### [To do]
Where does "robot" appear in the data? Return each line that holds it.

Records from a data source
....

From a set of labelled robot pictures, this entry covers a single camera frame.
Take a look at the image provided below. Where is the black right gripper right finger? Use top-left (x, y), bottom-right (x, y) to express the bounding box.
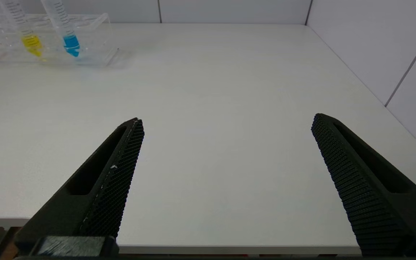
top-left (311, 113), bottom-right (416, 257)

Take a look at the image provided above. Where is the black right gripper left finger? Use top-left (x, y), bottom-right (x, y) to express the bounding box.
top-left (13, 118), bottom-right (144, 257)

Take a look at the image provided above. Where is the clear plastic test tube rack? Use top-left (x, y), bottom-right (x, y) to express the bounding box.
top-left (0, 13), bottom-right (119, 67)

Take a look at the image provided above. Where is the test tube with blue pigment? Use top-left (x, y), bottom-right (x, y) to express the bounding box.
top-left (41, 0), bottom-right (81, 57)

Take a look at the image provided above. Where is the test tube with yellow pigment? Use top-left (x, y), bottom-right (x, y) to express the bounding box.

....

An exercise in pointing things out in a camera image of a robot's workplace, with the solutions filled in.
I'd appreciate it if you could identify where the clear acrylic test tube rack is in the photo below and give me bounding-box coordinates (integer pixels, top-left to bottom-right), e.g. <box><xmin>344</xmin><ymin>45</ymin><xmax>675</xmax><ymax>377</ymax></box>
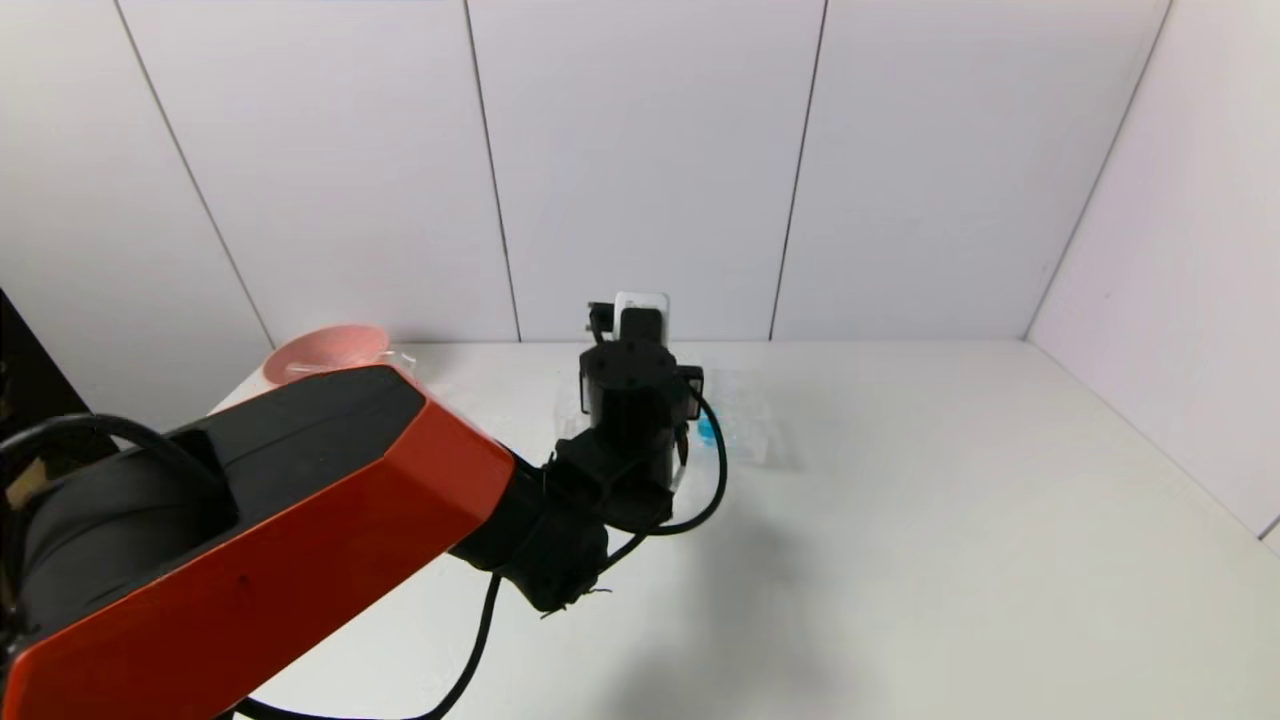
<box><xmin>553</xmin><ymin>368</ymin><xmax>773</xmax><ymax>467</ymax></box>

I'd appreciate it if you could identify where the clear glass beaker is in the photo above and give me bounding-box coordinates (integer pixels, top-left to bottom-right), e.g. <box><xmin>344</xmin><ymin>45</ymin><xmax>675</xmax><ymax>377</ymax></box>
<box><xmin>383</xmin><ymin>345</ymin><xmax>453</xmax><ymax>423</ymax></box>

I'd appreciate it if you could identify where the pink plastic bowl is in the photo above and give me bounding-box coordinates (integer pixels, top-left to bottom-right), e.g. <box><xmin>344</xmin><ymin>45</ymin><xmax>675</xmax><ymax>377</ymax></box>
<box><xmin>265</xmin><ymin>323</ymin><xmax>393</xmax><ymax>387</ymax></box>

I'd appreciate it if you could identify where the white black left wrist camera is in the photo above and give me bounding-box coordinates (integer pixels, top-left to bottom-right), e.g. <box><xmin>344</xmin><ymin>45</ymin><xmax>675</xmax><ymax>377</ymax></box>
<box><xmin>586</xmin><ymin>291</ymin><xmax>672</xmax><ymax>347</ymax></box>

....

### [Expected output]
From a set of labelled robot pictures, this entry covers a single camera frame.
An exercise in pointing things out in a camera image of a robot's workplace, with the solutions filled in.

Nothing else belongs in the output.